Lets say I've got a list of numbers from 0 to 2^24-1

I want to re-order the list so it has the following property:

If you start at a random (unknown) position and go forward 1 step, I want it to be as hard as possible to guess how the the value will change. Assuming the re-ordered list is known. The list is circular.

Edit: By changes I mean "which bits in the value will flip". To put it another way:

  1. Attacker knows value from list AFTER OTP is applied (they don't know the actual value)
  2. Attacker does something which they know will cause the list position to step forward 1.
  3. Attacker wants to guess what the new value will be AFTER OTP.

Examples:

  • For a simple ordered sequence 1,2,3,4... It's quite easy. If you go forward one step in the sequence, 50% of the time this will cause only the LSB to toggle. Chance of correct guess: 1/2

  • I tried a few completely random sequences and found the most common changes occurred 9-10 times. Chance of correct guess: 10/2^24.

  • 1/2^24 would be considered "perfect". Since that's the base chance of guessing without knowing anything.

So my question is.

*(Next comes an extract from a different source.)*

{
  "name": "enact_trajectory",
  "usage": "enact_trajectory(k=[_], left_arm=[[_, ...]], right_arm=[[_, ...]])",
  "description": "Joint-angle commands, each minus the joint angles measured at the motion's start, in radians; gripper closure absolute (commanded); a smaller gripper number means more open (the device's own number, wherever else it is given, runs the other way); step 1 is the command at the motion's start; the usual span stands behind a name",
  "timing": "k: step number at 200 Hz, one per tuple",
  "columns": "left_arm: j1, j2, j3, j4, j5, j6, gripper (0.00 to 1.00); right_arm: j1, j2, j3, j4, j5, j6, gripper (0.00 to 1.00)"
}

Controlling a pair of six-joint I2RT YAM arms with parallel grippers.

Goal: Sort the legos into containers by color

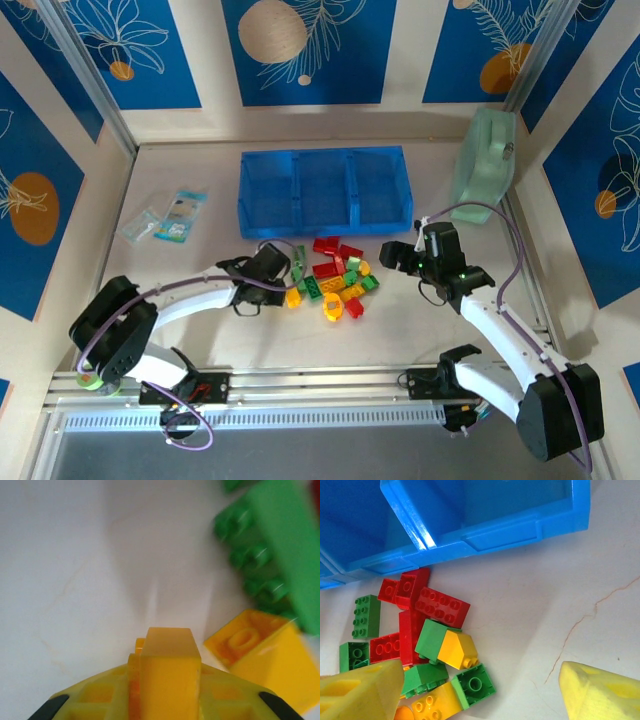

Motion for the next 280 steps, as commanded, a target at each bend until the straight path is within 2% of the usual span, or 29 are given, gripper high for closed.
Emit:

How would I go about choosing the order to maximize the difficulty of this guess.

Edit2: I will try to describe the problem using the notation from the comments.

  • Start with a list of all possible values for a 24 bit number, in order. 0,1,2,3, etc. We will call this list U.

  • We will re-order this list in some way, generating list V.

  • An index in the list is chosen at random. We will call this i.

  • An attacker has access to V, but not i

  • The attacker must guess the value Vi⊕V(i+1modn)

  • The goal is to modify the list in such a way as to maximize the difficulty of this guess.

Some thoughts: To achieve 1/2^24, each difference would have to appear exactly once. I'm not sure that's even possible.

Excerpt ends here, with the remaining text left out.